Come on Down to the Intelligence Blowout Sale!

by , March 16, 2004

My fellow Americans, I’m angry. My blood started bubbling when I read that our government is still paying $340,000 per month to Iraqi National Congress leader Ahmed Chalabi. Chalabi, who calls himself a “hero in error” for spreading distortions that midwifed a war, is pulling down four million a year? Outrageous!

After all, the economy’s going through a rough spot. In this time of uncertainty and unemployment, we can ill afford more outsourcing. Yet, here’s Uncle Sam taking good jobs in intelligence manipulation away from Americans and giving them to foreigners—and it’s not like we’re paying sweatshop wages for the labor, either.

Moreover, if we aim to rule the world while running a first-class welfare state, then we’re gonna have to at least feign a little fiscal responsibility. Benevolent hegemony, national greatness, gourmet bread and well-regulated circuses—we want it all, and we want it fast. With the current pace of medical technology, however, the long run in which a great sage once said we’ll all be dead now seems farther away than ever. You wanna get caught with a smirk on your face and a paw full of IOUs when the kids figure out that today’s deficits are tomorrow’s slavery? I think not.

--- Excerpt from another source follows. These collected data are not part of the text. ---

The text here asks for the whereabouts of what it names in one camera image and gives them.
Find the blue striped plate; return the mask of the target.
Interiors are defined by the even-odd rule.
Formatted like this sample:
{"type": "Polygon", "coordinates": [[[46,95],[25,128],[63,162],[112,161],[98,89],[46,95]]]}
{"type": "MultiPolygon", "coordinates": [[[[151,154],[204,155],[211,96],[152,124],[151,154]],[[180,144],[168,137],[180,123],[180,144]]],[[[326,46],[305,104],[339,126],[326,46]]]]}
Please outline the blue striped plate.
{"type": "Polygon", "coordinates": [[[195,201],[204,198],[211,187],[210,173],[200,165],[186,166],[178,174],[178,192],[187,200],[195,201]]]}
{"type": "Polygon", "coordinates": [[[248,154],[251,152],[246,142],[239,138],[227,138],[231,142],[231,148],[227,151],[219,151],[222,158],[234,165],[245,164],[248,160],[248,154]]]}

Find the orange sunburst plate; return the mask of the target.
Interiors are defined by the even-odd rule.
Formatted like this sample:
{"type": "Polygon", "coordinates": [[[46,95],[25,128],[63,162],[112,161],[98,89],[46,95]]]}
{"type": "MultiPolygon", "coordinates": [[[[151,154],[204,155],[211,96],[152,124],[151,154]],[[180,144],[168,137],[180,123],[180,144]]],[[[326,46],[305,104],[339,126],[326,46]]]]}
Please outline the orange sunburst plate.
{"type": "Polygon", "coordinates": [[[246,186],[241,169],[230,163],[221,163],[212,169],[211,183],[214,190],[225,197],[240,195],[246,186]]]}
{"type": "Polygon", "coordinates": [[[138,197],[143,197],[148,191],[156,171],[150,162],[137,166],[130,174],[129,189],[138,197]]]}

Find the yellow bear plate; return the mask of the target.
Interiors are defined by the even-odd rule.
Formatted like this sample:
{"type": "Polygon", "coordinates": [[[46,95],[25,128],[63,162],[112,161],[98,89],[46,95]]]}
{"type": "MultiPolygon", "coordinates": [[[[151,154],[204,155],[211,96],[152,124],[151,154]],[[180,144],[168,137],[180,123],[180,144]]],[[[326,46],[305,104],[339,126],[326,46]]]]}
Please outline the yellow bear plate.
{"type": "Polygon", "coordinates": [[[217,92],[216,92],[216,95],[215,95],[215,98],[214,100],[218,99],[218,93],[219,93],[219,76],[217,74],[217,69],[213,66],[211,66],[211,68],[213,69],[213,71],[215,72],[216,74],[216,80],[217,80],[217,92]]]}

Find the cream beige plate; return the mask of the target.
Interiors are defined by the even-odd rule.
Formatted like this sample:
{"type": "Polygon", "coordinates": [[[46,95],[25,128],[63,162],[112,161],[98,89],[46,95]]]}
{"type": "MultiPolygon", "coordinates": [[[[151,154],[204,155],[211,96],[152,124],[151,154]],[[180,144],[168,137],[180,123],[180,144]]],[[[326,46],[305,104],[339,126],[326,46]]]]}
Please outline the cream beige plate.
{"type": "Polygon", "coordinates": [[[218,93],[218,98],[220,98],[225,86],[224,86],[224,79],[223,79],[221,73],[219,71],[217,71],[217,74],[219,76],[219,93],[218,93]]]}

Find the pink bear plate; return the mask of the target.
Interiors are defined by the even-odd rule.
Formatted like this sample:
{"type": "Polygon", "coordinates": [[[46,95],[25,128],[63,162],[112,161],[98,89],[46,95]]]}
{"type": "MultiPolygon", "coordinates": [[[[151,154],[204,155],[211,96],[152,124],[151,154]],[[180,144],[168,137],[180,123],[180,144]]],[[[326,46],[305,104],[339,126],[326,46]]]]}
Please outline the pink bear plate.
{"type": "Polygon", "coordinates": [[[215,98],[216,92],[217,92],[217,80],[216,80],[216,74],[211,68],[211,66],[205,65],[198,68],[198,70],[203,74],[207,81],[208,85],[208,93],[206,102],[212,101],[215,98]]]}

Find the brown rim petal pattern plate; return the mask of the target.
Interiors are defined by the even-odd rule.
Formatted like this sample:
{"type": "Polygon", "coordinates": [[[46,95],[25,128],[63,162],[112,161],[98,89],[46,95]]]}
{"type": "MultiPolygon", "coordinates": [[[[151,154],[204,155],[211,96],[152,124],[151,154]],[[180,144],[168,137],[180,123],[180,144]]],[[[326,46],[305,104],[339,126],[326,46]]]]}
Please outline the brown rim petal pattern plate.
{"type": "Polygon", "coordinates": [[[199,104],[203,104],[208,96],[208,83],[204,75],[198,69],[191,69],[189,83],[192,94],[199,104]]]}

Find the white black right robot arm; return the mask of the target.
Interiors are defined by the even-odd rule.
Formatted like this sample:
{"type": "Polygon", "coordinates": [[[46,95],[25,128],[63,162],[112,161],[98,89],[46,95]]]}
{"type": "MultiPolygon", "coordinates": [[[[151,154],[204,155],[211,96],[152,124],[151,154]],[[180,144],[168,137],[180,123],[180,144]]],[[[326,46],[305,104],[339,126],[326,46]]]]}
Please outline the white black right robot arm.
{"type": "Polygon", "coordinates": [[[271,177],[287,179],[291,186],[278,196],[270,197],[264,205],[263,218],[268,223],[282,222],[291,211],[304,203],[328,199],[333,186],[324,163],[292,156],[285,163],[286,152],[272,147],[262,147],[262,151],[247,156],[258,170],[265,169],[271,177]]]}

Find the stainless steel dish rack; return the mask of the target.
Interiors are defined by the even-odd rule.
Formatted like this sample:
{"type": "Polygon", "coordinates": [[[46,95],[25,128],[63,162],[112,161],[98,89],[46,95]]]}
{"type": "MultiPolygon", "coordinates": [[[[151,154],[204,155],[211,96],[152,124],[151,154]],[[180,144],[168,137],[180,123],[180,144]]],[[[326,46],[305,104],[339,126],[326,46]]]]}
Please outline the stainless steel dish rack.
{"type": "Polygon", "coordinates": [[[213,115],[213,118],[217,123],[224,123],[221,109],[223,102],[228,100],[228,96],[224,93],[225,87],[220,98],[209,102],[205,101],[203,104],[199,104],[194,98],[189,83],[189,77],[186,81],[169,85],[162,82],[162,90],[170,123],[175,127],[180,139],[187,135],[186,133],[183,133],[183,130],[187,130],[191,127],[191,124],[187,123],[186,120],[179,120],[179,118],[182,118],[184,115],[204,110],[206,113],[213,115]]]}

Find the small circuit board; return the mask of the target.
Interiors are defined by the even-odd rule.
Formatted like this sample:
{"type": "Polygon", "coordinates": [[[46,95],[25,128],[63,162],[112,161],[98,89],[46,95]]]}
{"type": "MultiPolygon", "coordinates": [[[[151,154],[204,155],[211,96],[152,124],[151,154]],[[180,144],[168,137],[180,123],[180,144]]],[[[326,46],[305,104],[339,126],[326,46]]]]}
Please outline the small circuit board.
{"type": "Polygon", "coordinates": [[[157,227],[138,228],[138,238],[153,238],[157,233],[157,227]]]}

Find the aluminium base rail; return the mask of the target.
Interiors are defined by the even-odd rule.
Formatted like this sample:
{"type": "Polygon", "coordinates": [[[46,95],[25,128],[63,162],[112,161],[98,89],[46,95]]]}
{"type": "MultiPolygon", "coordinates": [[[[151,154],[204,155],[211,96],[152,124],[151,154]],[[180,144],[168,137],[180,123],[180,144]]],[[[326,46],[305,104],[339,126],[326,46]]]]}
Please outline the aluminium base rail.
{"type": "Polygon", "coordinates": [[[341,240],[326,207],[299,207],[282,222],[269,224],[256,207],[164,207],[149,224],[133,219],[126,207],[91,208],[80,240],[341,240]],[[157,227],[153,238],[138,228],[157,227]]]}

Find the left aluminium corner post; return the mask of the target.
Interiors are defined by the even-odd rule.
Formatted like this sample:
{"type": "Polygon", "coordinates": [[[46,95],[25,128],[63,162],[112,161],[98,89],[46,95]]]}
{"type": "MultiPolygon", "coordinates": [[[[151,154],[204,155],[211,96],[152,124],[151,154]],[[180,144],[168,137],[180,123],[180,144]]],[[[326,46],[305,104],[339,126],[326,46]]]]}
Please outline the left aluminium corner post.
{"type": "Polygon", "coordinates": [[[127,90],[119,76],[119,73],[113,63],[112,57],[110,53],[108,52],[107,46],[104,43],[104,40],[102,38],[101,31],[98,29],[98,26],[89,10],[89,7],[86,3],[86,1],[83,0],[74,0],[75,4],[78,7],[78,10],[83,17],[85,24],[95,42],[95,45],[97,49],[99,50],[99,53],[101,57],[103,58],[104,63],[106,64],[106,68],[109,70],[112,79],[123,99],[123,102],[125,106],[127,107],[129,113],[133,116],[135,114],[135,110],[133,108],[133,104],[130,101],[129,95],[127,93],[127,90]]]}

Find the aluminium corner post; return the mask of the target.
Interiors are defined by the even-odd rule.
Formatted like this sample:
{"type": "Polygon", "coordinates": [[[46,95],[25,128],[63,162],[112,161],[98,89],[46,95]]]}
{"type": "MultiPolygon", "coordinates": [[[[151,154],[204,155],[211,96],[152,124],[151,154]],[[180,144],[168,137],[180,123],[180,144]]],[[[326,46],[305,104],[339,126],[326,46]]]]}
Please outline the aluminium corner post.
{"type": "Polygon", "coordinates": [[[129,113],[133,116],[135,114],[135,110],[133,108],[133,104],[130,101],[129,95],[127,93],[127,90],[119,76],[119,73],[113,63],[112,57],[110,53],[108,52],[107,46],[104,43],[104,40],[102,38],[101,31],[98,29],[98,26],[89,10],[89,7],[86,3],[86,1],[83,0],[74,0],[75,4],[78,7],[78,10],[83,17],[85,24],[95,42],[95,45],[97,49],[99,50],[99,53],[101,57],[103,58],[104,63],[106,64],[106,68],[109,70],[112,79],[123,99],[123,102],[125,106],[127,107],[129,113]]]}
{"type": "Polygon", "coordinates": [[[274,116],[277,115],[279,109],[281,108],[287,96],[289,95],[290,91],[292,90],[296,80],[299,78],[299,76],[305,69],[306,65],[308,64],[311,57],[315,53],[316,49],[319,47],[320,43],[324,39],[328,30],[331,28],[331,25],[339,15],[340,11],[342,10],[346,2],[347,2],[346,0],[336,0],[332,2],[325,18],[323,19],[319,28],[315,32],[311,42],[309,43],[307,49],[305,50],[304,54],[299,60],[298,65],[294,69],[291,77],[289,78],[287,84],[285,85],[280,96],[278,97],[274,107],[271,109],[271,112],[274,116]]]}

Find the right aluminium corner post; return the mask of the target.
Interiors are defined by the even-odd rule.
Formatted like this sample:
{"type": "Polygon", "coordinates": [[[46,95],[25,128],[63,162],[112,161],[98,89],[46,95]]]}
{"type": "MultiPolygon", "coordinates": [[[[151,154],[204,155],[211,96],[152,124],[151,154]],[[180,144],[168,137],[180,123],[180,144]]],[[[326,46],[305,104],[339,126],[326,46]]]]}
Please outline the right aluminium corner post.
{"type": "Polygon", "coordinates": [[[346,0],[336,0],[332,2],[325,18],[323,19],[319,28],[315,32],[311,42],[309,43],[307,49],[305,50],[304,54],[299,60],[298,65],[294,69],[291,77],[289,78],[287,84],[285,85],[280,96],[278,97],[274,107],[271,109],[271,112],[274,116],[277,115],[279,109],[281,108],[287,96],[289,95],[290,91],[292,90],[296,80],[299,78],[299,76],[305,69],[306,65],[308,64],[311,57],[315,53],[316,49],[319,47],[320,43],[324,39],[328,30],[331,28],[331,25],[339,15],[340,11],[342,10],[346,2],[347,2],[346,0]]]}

That’s why I, as a patriot and an entrepreneur, am offering my intelligence expertise to those who want to save a little money and buy American. Announcing the grand opening of Crazy Matt’s Bargain Intelligence Warehouse! Our shady but telegenic staff will be happy to assist you in designing a casus belli that fits your needs, at prices far below our competitors’. Wow Congress, outsmart the media, bamboozle the public—and marvel at your savings. With our help, you’ll be hopping from tactical pivot to strategic pivot to prize in no time!

The following is just a brief sample of our inventory:

  • Which country helped Saddam the most? France? Germany? Russia? North Korea? At Crazy Matt’s, we’re overstocked on non-U.S. culpability for Saddam, but our loss is your gain! If you call now, we’ll give you any one of these malefactors and throw in a second for half-off!

  • Looking for reasons to invade a country, before or after the fact? From forgeries to centrifuges, we’re your one-stop shop for imminent threat accessories!

  • Who bombed Pan Am Flight 103? Libya? Syria? At prices this low, why settle for just one?

  • Got the red-baiting blues? Name your enemy, and our resident ex-Communist insiders will establish a link to the Kremlin! Vietnam War protestors, Arafat, Gadhafi—let’s play six degrees of Joseph Stalin!

And at Crazy Matt’s, we don’t just manufacture dirt; we shovel it over your skeletons, too. Jihadists in your closet? Barbarians in your coalition? Record to rhetoric dissonance? Pesky promises from campaigns past? No sweat! We specialize in misdirection. The way we see it, for every death in Iraq there must be at least two laughable Frenchmen.

So hurry on down and make the most of your election-year leisure! 2005 is going to be busy!